Straw in a Haystack

Example of generating BSON files with java

So I have been pondering various ways to import data into MongoDB lately. While it is possible to import .json files or .csv files directly, they do not carry the type data with them. Mongo's default behavior in this case appears to be to store the data in the "least expensive" format. Thus fields that are intended to be longs may be stored as integers and dates will be stored as strings, etc. If we are using a strongly typed language this can lead to issues when we retrieve the data back out and it is not in a type that we expect.

So what are our alternatives?

Many legacy systems may send something like a .csv file with something like:

“Bob”,”Pants”,”07/14/1986”

We would then need a file descriptor of some sort to interpret the file, historically in xml:

<?xml version="1.0" encoding="UTF-8"?>
<fields>
   <field-1>
      <field-name>f_name</field-name>
      <field-type>String</field-type>
   </field-1>
   <field-2>
      <field-name>l_name</field-name>
      <field-type>String</field-type>
   </field-2>
   <field-3>
      <field-name>birthdate</field-name>
      <field-type>Date</field-type>
      <date-format>MM/dd/yyyy</date-format>
   </field-3>
</fields>

Or, perhaps we can try to use the file header to carry the information:

if_name,String”,”l_name,String”,”birthdate,Date,MM/dd/yyyy”
“Bob”,”Pants”,”07/14/1986”

The problem with this approach is that we must update the header or the meta file every time there is a change in the incoming data and requires custom code to ingest the file and load it into MongoDB.

Using JSON files that carry their type information with them.

{
   "names": {
      "f_name":"Bob",
      "l_name":"Pants",
      "$type":"String"
   },
   "dates": {
      "bday":"07/14/1986",
      "$type":"date",
      "$date_format":"MM/dd/yyyy"
   }
}

This is very verbose, but it works well. If we generate a contract with the consuming code on what the $types mean then should be able to safely transmit our JSON files and have our types preserved. The layout of the data should be able to change and we can use JSON libraries to ingest the files and load them into MongoDB and preserve our type information. It will, however, still require some custom ingestion code

Lets take this a step further

what if we could generate a BSON file that could be loaded directly into MongoDB? BSON is a binary JSON specification and is how MongoDB natively stores its data. The mongodump and mongorestore utilities generate and consume the BSON files respectively.

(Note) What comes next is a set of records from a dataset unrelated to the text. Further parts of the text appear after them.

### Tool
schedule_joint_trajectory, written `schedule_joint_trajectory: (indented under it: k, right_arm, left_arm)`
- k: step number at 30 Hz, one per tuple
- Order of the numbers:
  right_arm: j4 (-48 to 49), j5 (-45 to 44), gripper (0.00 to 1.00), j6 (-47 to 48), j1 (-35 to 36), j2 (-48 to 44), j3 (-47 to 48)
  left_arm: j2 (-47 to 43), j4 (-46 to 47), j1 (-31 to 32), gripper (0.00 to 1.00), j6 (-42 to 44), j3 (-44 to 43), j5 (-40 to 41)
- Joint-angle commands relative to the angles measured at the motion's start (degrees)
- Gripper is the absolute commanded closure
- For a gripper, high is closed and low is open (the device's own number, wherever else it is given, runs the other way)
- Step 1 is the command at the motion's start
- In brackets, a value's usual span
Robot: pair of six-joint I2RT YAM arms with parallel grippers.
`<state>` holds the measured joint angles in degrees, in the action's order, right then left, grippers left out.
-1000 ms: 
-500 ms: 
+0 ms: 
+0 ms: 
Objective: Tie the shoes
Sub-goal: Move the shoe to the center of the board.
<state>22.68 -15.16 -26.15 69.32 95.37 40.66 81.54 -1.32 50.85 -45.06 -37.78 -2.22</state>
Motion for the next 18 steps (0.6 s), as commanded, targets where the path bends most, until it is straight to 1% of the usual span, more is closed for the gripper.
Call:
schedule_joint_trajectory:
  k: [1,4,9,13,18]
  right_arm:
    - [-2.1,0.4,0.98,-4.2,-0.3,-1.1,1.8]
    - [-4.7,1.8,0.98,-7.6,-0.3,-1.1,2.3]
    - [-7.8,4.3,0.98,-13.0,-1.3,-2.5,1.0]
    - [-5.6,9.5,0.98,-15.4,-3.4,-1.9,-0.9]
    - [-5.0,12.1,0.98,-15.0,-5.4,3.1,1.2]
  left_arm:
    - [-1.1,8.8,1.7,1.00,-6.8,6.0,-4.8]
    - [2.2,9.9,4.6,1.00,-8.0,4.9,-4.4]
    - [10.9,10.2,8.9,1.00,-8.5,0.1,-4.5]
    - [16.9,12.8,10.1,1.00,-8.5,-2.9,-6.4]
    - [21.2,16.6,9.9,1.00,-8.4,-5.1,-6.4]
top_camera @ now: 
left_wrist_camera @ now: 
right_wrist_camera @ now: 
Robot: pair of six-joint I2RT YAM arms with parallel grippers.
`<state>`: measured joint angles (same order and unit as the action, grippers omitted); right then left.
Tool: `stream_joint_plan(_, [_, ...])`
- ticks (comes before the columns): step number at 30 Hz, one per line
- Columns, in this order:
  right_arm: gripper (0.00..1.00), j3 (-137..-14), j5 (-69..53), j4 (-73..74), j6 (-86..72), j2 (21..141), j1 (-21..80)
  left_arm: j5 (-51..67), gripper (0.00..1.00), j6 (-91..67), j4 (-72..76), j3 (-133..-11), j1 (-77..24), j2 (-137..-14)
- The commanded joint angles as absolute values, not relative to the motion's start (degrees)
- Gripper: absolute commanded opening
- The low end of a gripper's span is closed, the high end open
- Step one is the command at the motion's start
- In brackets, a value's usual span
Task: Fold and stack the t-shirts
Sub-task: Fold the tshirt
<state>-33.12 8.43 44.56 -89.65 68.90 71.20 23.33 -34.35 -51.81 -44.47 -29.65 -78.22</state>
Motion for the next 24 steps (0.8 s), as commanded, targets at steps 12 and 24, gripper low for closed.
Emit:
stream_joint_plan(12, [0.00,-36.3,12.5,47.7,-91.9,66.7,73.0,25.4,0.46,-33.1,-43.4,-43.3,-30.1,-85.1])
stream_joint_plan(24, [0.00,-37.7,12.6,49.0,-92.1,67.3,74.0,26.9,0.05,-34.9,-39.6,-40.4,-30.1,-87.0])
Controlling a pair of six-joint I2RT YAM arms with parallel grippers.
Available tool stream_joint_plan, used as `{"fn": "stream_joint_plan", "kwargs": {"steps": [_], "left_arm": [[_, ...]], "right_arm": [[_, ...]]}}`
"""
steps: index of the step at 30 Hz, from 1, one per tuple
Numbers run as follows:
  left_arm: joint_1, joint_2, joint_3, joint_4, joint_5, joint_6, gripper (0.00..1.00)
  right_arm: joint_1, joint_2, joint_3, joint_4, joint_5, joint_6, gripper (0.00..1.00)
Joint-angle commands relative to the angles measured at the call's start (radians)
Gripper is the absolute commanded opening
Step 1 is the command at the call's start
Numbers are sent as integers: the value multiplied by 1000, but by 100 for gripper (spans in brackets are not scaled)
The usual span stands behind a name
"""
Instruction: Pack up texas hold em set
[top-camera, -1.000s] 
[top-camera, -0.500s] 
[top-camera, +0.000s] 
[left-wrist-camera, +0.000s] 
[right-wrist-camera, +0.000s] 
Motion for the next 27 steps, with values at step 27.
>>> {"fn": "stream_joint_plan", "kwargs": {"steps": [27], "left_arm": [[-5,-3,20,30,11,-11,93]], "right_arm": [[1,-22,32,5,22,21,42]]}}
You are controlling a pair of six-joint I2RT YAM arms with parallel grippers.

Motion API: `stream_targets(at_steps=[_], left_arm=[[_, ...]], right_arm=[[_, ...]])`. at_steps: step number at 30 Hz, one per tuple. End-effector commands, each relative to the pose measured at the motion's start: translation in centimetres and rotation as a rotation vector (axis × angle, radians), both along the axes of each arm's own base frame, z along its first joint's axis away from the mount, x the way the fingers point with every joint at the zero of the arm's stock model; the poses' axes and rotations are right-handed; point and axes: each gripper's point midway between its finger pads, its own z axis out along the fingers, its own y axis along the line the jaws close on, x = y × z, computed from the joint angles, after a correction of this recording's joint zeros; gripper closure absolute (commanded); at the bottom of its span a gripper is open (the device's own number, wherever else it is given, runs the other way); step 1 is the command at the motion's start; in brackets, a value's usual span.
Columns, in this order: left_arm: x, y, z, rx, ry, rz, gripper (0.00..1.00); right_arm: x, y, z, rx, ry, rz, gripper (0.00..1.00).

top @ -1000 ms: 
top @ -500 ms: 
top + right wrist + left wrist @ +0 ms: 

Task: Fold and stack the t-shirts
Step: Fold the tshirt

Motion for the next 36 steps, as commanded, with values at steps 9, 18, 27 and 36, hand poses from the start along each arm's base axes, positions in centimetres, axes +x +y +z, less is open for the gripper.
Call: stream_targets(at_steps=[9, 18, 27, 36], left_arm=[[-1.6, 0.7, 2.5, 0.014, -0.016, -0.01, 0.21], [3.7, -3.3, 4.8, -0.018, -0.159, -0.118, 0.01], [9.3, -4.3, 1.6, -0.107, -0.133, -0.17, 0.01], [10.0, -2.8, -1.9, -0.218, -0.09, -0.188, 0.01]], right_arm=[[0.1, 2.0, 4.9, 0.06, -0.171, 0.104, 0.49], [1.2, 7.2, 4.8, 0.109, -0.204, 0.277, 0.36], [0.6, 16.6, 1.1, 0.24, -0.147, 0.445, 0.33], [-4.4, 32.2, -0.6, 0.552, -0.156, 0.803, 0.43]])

There are several very important things to keep in mind.

The file structure is very important, it must be for the form: dump/database-name/collection-name.bson

Index information is carried in a file of the form: dump/database-name/collection-name.metadata.json </ul>

The index file is interesting because we can not only transmit the type information along with the BSON file but we can pass along the expected indexes as well. However, be very careful when adding indexes to existing collections!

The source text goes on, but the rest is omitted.